Depuis début juillet, le ministère de l'Intérieur permet aux conducteurs de consulter en ligne leur dossier de permis de conduire. Mode d'emploi.
Près de 38 millions de titulaires du papier rose peuvent, depuis le 2 juillet, savoir où en est leur solde de points directement sur Internet, via le dispositif mis en place par le Ministère de l'Intérieur, Télépoints. L'espace ouvert à cet effet permet en fait la consultation de son dossier de permis de conduire dans son intégralité. Y figurent donc l'ensemble des infractions commises par le conducteur, les diverses contraventions et, bien sûr, le solde de points (6 pour les titulaires d'un permis probatoire et 12 pour les autres, au départ).
Pour la Sécurité routière et le ministère de l'Intérieur, connaître son nombre de points permettra de mieux gérer son capital, et d'être tenu au courant des éventuels retraits ou restitutions de points intervenus durant les dernières semaines. Une manière, aussi, de mettre le conducteur face à ses responsabilités.
Seul bémol, pour accéder en ligne à son dossier, il faut au préalable se munir de son numéro de permis de conduire et d'un code secret qui, lui, ne peut être délivré en ligne. Seule la préfecture ou la sous-préfecture sont, en effet, aptes à le fournir.
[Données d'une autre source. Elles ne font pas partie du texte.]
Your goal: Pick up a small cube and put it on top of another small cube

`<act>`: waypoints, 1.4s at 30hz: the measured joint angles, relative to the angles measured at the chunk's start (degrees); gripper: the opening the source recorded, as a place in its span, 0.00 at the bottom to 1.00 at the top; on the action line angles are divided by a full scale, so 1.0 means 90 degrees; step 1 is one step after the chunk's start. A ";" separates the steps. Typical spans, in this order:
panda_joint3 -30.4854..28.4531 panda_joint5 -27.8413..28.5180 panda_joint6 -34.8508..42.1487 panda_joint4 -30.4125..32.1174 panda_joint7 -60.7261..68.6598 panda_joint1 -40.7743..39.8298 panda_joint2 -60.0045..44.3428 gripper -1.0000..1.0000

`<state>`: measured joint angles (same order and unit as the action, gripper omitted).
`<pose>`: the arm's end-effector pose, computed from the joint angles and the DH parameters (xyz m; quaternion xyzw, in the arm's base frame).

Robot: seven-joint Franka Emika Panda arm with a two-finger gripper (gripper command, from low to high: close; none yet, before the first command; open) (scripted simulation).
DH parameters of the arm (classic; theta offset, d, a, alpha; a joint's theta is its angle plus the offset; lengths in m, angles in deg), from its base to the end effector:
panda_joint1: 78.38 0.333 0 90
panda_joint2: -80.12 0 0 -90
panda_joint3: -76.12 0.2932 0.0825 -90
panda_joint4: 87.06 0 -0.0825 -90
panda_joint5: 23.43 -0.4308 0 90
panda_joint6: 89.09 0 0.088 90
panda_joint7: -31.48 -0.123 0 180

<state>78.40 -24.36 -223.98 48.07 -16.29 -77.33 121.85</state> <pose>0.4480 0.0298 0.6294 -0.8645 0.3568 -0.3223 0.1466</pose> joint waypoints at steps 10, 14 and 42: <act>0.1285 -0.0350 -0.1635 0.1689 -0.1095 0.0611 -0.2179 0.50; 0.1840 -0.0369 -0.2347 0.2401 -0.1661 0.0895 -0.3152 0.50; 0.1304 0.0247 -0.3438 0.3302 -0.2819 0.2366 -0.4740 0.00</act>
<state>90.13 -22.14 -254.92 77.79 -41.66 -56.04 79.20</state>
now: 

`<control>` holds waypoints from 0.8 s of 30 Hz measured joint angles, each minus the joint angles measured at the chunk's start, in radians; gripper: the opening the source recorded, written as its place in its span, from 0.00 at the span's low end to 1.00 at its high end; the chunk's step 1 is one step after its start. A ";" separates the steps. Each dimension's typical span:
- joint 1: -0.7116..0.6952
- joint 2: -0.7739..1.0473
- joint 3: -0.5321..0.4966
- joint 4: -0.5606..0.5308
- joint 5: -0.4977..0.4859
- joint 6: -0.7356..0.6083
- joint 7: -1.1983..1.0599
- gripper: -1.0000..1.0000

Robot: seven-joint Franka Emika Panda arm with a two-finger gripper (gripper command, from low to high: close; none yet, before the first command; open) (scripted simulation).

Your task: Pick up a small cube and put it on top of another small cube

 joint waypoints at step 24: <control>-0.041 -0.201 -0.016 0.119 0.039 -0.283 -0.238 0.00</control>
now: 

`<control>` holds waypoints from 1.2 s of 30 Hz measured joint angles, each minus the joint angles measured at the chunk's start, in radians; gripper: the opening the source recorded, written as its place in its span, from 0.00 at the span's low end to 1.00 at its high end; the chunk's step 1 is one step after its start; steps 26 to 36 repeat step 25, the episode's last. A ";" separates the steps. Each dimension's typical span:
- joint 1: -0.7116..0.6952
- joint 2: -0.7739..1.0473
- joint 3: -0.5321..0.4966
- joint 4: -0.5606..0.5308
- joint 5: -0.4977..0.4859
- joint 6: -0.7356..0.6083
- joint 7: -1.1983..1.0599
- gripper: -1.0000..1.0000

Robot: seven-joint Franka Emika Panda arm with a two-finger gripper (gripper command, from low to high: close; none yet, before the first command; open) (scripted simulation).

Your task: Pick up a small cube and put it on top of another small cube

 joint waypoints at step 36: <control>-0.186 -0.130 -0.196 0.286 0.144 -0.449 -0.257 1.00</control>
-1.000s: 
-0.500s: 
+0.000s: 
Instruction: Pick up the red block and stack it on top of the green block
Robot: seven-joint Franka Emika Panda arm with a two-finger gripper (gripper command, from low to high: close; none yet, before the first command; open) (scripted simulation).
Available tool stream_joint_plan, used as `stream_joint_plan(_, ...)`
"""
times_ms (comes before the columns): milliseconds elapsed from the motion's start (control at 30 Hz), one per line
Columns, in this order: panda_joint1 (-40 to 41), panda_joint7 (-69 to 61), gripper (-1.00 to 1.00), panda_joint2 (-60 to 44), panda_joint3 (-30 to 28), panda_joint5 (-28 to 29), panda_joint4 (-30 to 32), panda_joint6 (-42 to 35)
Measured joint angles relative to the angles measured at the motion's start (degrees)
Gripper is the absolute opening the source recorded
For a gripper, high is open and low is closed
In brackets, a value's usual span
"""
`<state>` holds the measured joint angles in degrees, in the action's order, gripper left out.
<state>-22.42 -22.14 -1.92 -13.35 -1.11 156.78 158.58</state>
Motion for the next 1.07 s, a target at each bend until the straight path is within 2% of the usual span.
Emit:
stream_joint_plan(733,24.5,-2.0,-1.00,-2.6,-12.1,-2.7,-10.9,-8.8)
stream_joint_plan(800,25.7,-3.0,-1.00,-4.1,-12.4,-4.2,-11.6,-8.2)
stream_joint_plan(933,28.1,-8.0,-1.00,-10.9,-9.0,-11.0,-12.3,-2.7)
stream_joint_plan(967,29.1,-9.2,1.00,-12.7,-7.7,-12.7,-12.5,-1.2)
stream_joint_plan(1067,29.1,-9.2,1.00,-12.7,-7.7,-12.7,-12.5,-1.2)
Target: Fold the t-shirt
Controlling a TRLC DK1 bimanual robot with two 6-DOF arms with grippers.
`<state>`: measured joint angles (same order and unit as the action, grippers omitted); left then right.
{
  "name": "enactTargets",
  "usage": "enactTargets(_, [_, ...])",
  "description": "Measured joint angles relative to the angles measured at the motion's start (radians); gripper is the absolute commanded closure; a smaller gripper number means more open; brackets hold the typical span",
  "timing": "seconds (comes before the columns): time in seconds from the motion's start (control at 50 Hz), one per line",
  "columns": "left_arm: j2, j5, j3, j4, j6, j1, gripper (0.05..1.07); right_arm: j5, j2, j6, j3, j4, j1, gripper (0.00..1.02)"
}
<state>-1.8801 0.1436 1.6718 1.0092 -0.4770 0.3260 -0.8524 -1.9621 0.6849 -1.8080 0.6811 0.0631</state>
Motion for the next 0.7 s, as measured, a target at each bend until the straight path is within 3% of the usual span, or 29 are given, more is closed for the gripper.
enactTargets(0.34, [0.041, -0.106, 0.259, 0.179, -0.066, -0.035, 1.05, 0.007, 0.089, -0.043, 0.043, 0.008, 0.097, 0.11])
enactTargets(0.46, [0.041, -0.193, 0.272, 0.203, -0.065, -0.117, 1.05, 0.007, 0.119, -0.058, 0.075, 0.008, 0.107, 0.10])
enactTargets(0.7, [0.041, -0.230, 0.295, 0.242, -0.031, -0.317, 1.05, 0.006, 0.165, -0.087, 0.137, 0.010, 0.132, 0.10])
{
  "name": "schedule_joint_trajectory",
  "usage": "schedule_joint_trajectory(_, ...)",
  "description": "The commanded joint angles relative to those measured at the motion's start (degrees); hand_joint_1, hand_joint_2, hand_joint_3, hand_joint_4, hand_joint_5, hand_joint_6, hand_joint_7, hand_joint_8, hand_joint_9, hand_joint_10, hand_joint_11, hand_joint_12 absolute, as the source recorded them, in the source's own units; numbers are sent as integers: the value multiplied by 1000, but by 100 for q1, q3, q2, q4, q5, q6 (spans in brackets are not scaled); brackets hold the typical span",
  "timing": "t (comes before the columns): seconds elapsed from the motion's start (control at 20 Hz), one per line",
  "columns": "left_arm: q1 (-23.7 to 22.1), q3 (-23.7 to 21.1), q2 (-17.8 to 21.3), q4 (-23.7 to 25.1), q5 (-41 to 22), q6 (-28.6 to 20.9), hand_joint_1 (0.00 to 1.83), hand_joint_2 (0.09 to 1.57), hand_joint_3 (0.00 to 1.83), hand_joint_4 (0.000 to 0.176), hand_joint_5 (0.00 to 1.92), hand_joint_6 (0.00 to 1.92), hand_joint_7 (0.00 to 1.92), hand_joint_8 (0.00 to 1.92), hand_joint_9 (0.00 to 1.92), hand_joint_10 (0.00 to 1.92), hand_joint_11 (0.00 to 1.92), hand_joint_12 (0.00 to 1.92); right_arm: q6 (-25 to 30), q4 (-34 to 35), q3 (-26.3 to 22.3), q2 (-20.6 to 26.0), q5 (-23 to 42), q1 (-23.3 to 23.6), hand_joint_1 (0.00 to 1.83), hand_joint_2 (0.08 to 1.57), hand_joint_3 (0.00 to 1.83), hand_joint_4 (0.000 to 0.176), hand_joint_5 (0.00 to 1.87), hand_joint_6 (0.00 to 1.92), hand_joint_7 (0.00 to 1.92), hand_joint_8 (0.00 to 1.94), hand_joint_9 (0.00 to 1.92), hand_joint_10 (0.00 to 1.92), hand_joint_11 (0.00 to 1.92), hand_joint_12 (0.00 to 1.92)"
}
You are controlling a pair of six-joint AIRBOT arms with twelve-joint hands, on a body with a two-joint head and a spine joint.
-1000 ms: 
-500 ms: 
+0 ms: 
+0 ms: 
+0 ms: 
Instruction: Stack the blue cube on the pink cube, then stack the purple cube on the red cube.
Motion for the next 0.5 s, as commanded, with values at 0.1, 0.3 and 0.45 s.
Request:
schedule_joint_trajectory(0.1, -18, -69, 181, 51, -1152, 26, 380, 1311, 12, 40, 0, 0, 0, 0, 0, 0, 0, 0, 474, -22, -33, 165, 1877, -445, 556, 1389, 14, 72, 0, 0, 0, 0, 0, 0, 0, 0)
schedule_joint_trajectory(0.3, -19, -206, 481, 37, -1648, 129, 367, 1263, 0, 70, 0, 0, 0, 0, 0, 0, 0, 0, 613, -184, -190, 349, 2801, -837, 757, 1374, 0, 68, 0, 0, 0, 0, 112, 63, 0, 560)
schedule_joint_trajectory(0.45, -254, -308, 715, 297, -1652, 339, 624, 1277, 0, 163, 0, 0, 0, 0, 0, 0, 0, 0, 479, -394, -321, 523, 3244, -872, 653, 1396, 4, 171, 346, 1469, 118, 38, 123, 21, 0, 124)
Plusieurs moyens existent pour se procurer le fameux code :
soit se rendre à la préfecture avec une pièce d'identité en cours de validité ;
soit par courrier : "dans ce cas, précise l'administration, l’intéressé doit joindre à sa demande la photocopie de son permis de conduire, celle d’une pièce d’identité en cours de validité, et une enveloppe affranchie au tarif recommandé avec demande d’avis de réception, comprenant la liasse délivrée par La Poste permettant la distribution du recommandé, dûment remplie par le titulaire du permis de conduire" ;
soit attendre sa prochaine démarche liée à son permis de conduire, puisque la préfecture distribue automatiquement le code confidentiel à tous les conducteurs s'y rendant pour une raison administrative.
Ces mesures, pour le moins contraignantes, sont nécessaires pour des raisons de confidentialité, explique le ministère de l'Intérieur.